Montezuma’s Chocolate has partnered with Rosie Birkett, a cook, food writer and influencer to create a Chocolate, Cardamon and Hazelnut Tart and Mango & White Chocolate Mousse recipe.
Chocolate, Cardamom and Hazelnut Tart
This tart is a wonderful example of how great quality chocolate can be elevated into a really special dessert. I love to serve it with fresh raspberries, which cut through its richness. This works beautifully for a celebratory meal or virtual dinner party.
For the hazelnut pastry
50g blanched hazelnuts
200g spelt flour (I used 100g wholegrain and 100g white)
20g icing sugar
Pinch of salt
90g chilled butter, cubed
1 egg yolk
1-2 tbsp iced water
For the filling
10 cardamom pods, bashed
130g dark chocolate
50g milk chocolate
240g crème fraiche
1 tsp ground cardamom
- Prepare a 20cm, loose-bottomed tart tin. To make the pastry, blitz the hazelnuts in a food processor, until coarsely chopped. Add in the flours, sugar and salt and pulse again to mix.
- Slide in the butter and blitz to a breadcrumb consistency. Add in the egg yolk and one tablespoon of the iced water and pulse to bind, adding the rest of the water if you need to, to bring the dough together.
- Once it’s sticking together, but not feeling sticky, tip it out onto a work surface and bring it together into a smooth ball. Press down to a disc and then, between sheets of baking paper, because it will be very short and crumbly, roll it out to a circle that’s bigger than your tart tin and about the thickness of a pound coin.
- Chill in the fridge for 30 minutes to one hour.
- Heat the oven to 170 fan. Put the bashed cardamom pods into the milk and bring to just below the boil on a medium heat, then remove from the heat and allow to cool and infuse.
- Take the pastry out of the fridge and run your hands over the baking paper to warm it up a little bit, as the butter will have stiffened in the fridge – you want it pliable. Use a rolling pin to transfer the pastry to the tart tin, then line it, patching up any tears, and prick the base with a fork.
- Line with one of the pieces of baking paper you used to roll it out, fill it with baking beans and blind bake for 15 minutes. Then remove the paper and beans and bake for another ten minutes. Remove from the oven and turn the heat down to 150c.

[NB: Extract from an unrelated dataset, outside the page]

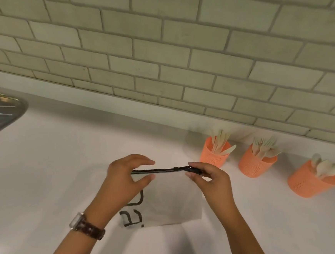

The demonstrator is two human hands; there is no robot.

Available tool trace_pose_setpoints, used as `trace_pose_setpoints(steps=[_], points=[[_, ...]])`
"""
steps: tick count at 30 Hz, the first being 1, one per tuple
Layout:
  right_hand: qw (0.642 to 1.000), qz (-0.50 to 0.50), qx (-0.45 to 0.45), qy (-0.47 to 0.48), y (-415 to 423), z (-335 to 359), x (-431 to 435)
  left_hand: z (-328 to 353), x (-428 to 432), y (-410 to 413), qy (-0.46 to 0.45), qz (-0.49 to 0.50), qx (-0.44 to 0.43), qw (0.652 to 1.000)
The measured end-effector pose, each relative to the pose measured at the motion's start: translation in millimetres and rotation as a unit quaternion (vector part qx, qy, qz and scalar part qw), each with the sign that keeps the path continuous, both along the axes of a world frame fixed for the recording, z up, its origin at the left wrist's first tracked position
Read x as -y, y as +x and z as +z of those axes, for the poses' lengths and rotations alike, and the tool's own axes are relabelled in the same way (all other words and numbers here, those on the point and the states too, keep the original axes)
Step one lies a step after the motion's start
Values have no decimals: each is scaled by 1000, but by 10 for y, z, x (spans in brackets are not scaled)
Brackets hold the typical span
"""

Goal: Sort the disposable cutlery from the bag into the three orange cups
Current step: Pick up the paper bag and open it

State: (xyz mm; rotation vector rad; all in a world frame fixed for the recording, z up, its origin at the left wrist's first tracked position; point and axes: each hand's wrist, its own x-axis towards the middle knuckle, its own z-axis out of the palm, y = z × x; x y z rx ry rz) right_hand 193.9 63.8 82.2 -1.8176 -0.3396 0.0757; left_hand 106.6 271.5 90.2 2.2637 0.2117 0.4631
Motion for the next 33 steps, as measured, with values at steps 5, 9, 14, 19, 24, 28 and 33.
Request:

- To make the filling, set up a bain marie with a couple of inches of water in a pan over a medium heat. Break your chocolate into a metal or glass bowl and place it over the pan, so that the bottom isn’t touching the water. Melt the chocolate together, stirring. Take it off the heat when it’s 2/3rds melted and stir to finish the melting. Allow to cool for a few minutes.
- Strain the milk into the crème fraiche and whisk to combine, then stir this through the melted chocolate. Crack in the eggs, pour in the remaining cardamom and whisk together to form a smooth custard. Pour this into the tart case and bake for 22-25 minutes, until set but still with a very slight wobble.
- Allow to cool, then chill in the fridge for a couple of hours. Slice and serve with raspberries.
Mango and white chocolate mousse with toasted coconut
This mousse contrasts the sweet, creamy character of white chocolate with sharp, fruity mango and zesty lime. The yoghurt cuts through the sweetness and the toasted coconut and mango both pair beautifully with the vanilla in the white chocolate. It’s perfect for a make ahead dessert, and particularly pretty if served in delicate cocktail glasses. If you can’t find ripe mangos for the mousse, tinned mango pulp is a good substitute.
100g greek yoghurt, strained over a sieve
180g Montezuma’s white chocolate
150g double cream
1 sachet of veggie gelling agent (I used Dr. Oetke Vege-Gel)
200g ripe mango, diced
1 tsp golden caster sugar
Juice and zest of 1 lime
2 tbsp toasted coconut
Half a ripe mango, diced
- Puree 200g mango with the sugar. Whip the cream until it’s thick and fluffy – slightly more whipped than soft peaks, so it holds its shape but doesn’t break up. Lightly fold through the strained yoghurt.
- Set up a bain marie with a couple of inches of water in a pan over a medium heat. Break your chocolate into a metal or glass bowl and combine with the mango puree. Place it over the pan so that the bottom isn’t touching the water, then melt the chocolate into the mango, stirring with a whisk until you have a smooth curd. Whisk in the lime zest, half the lime juice and the vegetarian setting powder. Leave to one side for a moment to cool.
- Once slightly cooler (so as to not melt the whipped cream), pour a third of the cream and yoghurt and fold in, then repeat with the remaining two thirds. Pour into pretty glasses and set in the fridge for a couple of hours or overnight. When you’re ready to serve, toss some diced mango with the remaining lime juice and pile it on top of the mousses with some flakes of toasted coconut. Grate over lime zest to finish.